We’ve heard from groups of families in several states who have discussed our report and met with their own rabbis to explore ways that they can act to ensure the ethical integrity of their kosher food supply. We’ve heard from people who want to express their indignation but live in small communities where AgriProcessors’ products are the only kosher food around. We’ve also heard of discussions going on in communities of Jews who aren’t traditionally observant but are now taking a fresh look at kashrut, seeing its potential as a vehicle for living out moral values in daily life. That’s what happens when people and communities step back and take stock of their behavior. It’s not a bad thing.

Perhaps most significant, we’ve learned of earnest discussions now under way within major institutions of Conservative and Orthodox Judaism, looking for ways to address the concerns of their members about ethical treatment of workers.

Their task isn’t a simple one. Rabbinic laws of kosher slaughter have evolved over centuries into a highly specific set of rules and standards, administered by a crazy-quilt network of competing and overlapping authorities. Supervising rabbis gain their authority by virtue of their reputation for adhering to tradition. The system doesn’t lend itself to sudden changes.

The first thing we’ve been asked by officials at agencies charged with supervising kashrut is whether we have any evidence of illegal activity. That’s the easiest question to ask, but it’s the wrong one. AgriProcessors is an efficient, modern company, run by individuals who think of themselves as upstanding citizens. Their labor practices are under the scrutiny of state and federal regulators, and our report does not claim that they are out of compliance with the law.

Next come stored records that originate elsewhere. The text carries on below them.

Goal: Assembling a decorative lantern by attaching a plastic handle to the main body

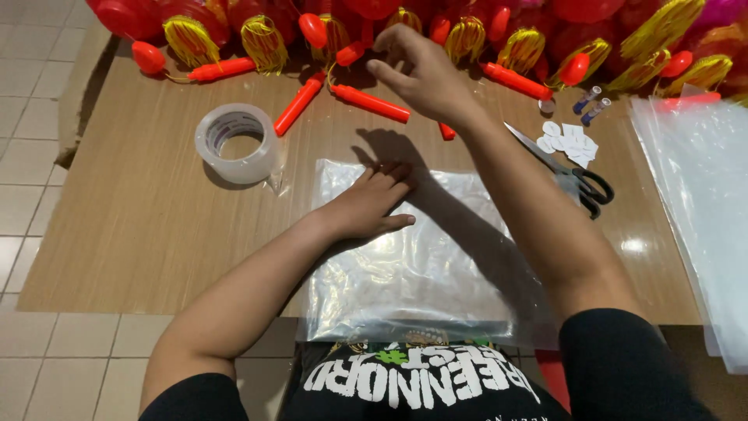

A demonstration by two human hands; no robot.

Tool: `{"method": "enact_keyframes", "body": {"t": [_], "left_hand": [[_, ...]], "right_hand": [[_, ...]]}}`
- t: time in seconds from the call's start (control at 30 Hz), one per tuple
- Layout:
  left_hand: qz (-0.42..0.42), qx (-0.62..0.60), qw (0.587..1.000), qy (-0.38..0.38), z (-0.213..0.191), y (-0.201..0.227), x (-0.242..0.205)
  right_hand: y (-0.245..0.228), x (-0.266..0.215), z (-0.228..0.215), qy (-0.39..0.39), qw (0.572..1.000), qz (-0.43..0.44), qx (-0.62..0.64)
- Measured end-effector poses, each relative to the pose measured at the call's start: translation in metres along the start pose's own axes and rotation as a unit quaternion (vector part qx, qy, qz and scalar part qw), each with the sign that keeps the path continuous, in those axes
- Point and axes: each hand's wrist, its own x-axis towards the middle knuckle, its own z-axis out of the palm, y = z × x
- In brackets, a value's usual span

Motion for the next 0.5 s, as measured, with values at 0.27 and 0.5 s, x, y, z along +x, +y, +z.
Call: {"method": "enact_keyframes", "body": {"t": [0.27, 0.5], "left_hand": [[-0.025, -0.125, 0.955, 0.269, -0.133, 0.001, -0.065], [-0.300, -0.046, 0.761, 0.574, -0.177, -0.280, -0.151]], "right_hand": [[-0.017, 0.031, 0.040, -0.010, 0.998, -0.045, 0.032], [0.043, -0.044, 0.118, -0.040, 0.998, 0.050, 0.002]]}}
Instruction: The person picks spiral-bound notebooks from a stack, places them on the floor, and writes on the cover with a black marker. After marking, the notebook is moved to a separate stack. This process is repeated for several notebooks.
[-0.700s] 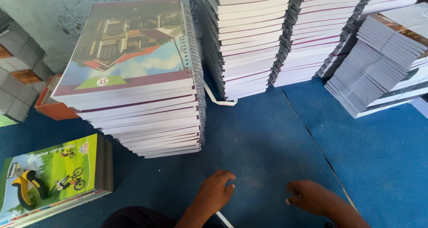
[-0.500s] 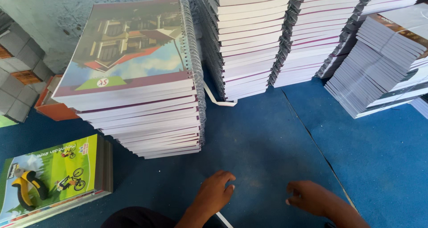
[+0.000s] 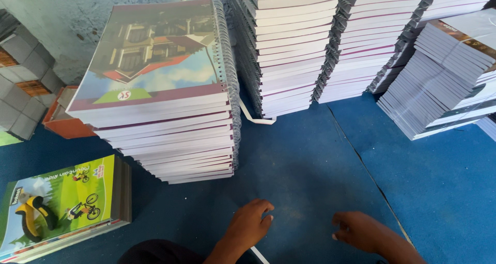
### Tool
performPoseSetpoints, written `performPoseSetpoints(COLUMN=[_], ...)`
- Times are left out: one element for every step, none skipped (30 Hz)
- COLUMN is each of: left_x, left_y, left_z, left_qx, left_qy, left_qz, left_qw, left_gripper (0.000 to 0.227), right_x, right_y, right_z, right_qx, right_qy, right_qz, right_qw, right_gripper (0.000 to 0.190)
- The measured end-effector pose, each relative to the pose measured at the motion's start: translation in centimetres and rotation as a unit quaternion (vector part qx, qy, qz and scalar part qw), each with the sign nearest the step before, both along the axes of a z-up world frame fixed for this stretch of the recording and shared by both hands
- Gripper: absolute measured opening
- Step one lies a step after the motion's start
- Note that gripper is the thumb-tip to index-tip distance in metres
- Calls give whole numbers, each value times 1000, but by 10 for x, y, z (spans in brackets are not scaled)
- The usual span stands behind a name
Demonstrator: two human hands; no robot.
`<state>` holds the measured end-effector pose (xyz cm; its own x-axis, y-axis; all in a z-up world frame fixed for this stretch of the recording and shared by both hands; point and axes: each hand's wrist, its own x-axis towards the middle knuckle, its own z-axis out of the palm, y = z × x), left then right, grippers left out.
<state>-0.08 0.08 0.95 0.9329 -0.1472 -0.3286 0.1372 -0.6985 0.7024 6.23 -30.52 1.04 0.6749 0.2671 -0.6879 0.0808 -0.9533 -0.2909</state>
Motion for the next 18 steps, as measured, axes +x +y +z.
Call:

The trouble is that the law doesn’t work. American labor law has been gutted over the past quarter-century, turning what was supposed to be a safety net for workers into a flimsy shred. Government agencies that were created in the middle of the last century to protect the powerless from exploitation have come to be seen at best as referees in a fair fight between the powerless and the powerful. The current administration has gone a step further, taking supposedly impartial regulatory agencies and packing them, one after another, with representatives of industry.

The question hanging over AgriProcessors’ behavior is not whether it’s legal. The question is whether that’s enough to receive a certificate of moral fitness. If a company operates just inside the limits of the acceptable, under a legal system that has defined acceptability steadily downward for a generation, should that satisfy a standard that is manifestly religious? What does that say about religion and its relevance to the burning questions adherents expect it to answer?

In the swirl of debate, a few respondents have questioned our facts or attacked us for publishing them. That’s to be expected. Some rely on a self-described eyewitness account from the plant that’s been circulating on the Internet, written by a rabbi who happens to perform kosher inspections for AgriProcessors. Others have been impressed by an attack on the Forward’s integrity, written by a distinguished constitutional lawyer who has represented the company in the past. In fairness, both of the individuals in question are respected figures in their communities, and regardless of their financial relationships to AgriProcessors, their words deserve a hearing.

For the record, we have not received evidence that causes us to doubt our previous reporting. Much of the so-called rebuttal we’ve seen in various media consists of disproving charges that we never made, or claiming we overlooked facts that actually appear in black and white in our story. For the most part, our facts speak for themselves. As we noted, AgriProcessors accounted for more than half of all slaughterhouse complaints submitted to the federal Occupational Safety and Health Administration so far this year in Iowa, a state with scores of meatpacking plants.

But a newspaper article isn’t an indictment. If community institutions are going to take action — and we believe they should — they need more information. Many of our readers feel the same way; they want to know more before they judge. We’ll be following up, and we expect others to do so as well.